Work to complete — In the entries below, find the line with "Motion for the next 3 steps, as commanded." and the line with "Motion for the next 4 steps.". Reproduce those two lines and every line between them exactly, and nothing more.

Stored dataset items —

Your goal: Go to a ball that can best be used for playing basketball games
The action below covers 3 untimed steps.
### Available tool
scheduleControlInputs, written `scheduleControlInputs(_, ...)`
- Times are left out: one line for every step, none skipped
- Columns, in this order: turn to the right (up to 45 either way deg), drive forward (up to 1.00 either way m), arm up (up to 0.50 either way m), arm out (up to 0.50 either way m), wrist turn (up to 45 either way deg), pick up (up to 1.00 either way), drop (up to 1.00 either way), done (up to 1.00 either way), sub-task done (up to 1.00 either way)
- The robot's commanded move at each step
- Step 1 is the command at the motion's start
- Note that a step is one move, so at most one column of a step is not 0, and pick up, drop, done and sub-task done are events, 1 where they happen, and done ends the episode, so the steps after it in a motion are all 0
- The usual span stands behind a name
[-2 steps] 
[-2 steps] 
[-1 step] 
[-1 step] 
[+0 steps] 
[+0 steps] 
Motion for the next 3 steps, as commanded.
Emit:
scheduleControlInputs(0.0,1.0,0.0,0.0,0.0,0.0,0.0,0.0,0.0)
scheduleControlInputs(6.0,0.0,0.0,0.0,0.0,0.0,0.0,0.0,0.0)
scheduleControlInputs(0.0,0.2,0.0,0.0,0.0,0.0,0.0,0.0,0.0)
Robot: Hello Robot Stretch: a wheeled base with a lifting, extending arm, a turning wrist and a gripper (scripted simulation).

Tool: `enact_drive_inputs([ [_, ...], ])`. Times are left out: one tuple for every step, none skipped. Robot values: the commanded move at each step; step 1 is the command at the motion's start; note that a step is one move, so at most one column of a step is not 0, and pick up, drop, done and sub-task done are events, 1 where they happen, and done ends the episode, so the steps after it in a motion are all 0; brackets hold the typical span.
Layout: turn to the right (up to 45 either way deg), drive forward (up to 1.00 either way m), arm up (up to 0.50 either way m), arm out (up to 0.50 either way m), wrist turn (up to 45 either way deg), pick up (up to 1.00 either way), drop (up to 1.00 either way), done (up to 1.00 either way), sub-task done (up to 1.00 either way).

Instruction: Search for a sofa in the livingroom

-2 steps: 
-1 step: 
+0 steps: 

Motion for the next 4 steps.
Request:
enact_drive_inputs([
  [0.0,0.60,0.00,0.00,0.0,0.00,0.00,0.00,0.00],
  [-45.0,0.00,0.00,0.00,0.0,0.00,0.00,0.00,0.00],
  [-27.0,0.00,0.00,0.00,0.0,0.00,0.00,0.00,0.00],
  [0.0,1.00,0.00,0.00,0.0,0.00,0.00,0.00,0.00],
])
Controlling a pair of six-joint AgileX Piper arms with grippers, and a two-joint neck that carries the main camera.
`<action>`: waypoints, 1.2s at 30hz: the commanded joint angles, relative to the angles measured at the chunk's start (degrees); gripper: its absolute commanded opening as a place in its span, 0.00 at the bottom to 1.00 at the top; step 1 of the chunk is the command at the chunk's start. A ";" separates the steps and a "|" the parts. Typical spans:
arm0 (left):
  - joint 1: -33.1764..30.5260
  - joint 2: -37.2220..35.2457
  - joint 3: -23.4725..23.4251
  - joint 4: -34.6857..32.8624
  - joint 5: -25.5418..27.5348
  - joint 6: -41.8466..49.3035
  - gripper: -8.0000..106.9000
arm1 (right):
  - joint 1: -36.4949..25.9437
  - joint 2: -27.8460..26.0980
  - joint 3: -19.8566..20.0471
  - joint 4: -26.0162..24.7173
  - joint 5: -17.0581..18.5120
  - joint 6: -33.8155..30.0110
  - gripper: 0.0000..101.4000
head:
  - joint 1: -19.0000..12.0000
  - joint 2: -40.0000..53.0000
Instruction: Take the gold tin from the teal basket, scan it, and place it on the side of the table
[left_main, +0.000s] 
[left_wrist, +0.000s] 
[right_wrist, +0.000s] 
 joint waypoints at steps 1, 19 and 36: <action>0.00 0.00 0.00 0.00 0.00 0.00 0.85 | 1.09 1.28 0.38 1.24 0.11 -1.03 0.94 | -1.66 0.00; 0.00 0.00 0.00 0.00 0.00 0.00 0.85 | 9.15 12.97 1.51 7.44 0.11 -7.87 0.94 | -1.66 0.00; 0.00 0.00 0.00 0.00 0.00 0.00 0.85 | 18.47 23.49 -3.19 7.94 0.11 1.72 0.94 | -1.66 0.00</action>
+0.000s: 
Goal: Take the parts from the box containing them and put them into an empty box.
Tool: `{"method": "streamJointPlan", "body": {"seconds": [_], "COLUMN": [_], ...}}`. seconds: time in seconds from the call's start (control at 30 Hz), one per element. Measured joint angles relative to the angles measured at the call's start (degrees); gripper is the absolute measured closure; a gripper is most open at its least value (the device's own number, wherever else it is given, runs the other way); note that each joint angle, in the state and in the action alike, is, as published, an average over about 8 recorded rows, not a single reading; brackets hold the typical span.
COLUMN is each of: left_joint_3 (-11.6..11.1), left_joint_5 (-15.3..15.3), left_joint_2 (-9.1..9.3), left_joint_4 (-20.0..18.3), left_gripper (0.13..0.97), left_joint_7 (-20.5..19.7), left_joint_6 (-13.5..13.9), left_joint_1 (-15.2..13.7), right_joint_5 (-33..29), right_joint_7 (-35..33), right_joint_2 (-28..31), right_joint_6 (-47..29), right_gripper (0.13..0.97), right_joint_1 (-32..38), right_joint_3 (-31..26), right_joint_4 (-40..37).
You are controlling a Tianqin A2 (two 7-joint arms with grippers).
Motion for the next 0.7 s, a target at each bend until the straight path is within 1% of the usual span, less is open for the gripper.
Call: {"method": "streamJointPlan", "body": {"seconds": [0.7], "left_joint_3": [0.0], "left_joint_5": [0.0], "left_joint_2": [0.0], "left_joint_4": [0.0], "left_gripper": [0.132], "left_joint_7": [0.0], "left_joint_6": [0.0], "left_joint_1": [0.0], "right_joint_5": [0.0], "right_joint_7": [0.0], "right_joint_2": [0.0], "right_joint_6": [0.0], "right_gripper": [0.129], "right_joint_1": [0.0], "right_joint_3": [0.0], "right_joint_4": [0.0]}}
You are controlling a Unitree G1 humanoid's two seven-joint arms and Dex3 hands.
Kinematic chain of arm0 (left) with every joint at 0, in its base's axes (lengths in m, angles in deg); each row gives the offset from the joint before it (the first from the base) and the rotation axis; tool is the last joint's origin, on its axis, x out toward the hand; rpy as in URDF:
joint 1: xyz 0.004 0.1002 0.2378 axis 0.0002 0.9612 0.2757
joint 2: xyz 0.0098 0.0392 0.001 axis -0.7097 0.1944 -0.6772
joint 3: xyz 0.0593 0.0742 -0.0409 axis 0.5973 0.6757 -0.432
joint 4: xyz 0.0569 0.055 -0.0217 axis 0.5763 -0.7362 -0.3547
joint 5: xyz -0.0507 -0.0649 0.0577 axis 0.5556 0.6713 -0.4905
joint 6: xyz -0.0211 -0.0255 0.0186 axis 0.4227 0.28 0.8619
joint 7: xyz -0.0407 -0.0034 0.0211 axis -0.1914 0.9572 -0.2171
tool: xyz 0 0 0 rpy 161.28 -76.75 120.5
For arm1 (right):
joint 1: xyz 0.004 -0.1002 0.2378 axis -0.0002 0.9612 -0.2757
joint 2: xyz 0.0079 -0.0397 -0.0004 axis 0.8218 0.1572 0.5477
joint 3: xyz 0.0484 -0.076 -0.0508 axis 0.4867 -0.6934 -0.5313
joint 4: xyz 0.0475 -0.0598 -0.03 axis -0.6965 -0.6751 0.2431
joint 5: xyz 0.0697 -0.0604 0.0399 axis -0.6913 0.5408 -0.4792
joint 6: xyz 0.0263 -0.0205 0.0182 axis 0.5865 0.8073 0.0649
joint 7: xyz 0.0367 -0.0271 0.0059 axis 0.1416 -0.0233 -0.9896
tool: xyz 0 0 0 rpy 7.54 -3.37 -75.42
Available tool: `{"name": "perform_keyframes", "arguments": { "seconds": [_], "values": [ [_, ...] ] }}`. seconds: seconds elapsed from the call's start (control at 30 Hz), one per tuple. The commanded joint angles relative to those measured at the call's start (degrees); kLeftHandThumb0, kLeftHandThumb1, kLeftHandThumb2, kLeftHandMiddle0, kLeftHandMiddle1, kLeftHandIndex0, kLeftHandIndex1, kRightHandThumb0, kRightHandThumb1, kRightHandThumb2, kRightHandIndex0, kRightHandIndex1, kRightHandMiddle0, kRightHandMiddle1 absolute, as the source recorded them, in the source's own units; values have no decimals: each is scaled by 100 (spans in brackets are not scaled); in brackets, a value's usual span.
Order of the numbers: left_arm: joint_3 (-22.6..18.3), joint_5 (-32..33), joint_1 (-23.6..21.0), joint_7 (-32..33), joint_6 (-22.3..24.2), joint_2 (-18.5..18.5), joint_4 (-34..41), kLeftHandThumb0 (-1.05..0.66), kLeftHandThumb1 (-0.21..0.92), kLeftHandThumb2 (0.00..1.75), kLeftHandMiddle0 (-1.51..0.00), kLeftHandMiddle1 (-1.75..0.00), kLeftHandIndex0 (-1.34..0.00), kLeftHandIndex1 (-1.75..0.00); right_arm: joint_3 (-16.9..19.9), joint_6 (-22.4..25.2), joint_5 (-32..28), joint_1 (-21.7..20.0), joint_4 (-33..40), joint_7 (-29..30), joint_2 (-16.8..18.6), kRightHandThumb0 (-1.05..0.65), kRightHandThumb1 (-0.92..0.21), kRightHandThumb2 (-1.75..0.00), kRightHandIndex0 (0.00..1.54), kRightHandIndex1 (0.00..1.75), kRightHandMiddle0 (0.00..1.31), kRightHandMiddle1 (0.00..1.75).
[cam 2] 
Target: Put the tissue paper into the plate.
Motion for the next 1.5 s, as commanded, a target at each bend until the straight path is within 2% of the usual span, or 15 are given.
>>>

Solution for this task —
Motion for the next 3 steps, as commanded.
Emit:
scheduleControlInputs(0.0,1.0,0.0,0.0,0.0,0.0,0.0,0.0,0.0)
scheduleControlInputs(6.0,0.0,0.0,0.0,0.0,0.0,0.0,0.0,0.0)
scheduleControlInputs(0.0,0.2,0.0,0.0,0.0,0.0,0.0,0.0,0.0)
Robot: Hello Robot Stretch: a wheeled base with a lifting, extending arm, a turning wrist and a gripper (scripted simulation).

Tool: `enact_drive_inputs([ [_, ...], ])`. Times are left out: one tuple for every step, none skipped. Robot values: the commanded move at each step; step 1 is the command at the motion's start; note that a step is one move, so at most one column of a step is not 0, and pick up, drop, done and sub-task done are events, 1 where they happen, and done ends the episode, so the steps after it in a motion are all 0; brackets hold the typical span.
Layout: turn to the right (up to 45 either way deg), drive forward (up to 1.00 either way m), arm up (up to 0.50 either way m), arm out (up to 0.50 either way m), wrist turn (up to 45 either way deg), pick up (up to 1.00 either way), drop (up to 1.00 either way), done (up to 1.00 either way), sub-task done (up to 1.00 either way).

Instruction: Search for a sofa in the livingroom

-2 steps: 
-1 step: 
+0 steps: 

Motion for the next 4 steps.

The exercise is done, with nothing left to add.